▶ **Your goal**: Quote exactly the lines from the start of the entries to the one with "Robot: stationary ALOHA", both ends included.

[Records shown]

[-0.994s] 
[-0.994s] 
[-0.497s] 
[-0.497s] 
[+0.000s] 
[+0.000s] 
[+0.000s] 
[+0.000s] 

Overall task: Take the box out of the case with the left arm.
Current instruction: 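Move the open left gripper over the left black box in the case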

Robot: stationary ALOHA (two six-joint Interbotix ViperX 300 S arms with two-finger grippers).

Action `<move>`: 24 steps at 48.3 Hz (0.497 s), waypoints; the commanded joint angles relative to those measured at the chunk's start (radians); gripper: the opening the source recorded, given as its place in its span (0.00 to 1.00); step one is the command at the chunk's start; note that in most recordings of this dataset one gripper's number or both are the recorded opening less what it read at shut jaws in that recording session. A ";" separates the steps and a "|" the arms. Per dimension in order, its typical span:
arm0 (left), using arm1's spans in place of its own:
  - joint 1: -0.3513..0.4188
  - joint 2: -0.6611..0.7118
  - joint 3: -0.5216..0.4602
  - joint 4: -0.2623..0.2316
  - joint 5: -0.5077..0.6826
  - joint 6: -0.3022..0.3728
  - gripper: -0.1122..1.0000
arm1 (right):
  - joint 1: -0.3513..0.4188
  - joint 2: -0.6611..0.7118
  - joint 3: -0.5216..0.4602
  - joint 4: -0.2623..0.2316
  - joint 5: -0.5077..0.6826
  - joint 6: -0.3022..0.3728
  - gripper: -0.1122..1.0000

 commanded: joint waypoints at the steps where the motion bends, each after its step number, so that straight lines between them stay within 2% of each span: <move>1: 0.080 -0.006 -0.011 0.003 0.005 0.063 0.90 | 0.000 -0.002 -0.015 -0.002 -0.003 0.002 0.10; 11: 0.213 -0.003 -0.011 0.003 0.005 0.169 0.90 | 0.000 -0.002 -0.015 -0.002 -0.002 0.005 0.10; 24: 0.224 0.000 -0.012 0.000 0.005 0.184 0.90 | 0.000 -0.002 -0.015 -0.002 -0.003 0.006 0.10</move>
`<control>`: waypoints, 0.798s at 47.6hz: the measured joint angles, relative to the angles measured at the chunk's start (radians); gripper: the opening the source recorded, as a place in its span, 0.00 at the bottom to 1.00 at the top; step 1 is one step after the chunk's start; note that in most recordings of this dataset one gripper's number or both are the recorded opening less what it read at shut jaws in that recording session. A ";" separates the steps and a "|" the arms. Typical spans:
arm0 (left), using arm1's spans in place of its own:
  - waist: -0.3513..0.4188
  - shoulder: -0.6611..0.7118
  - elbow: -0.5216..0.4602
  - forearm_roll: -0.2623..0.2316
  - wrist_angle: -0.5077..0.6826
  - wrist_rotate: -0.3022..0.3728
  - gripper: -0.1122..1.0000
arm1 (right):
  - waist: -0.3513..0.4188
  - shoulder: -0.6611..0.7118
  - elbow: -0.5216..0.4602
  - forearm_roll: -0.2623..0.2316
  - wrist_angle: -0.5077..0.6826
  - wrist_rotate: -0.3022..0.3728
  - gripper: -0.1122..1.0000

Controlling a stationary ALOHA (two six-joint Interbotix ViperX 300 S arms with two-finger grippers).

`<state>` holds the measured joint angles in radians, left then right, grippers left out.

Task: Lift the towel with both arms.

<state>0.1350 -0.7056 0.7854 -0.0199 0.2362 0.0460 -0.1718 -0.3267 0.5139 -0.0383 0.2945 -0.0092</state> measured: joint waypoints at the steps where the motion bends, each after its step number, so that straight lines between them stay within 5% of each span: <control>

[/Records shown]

▶ **Answer to the problem**:
[-0.994s] 
[-0.994s] 
[-0.497s] 
[-0.497s] 
[+0.000s] 
[+0.000s] 
[+0.000s] 
[+0.000s] 

Overall task: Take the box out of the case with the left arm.
Current instruction: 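Move the open left gripper over the left black box in the case
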
Robot: stationary ALOHA (two six-joint Interbotix ViperX 300 S arms with two-finger grippers).

A complete answer has now been given to the exercise.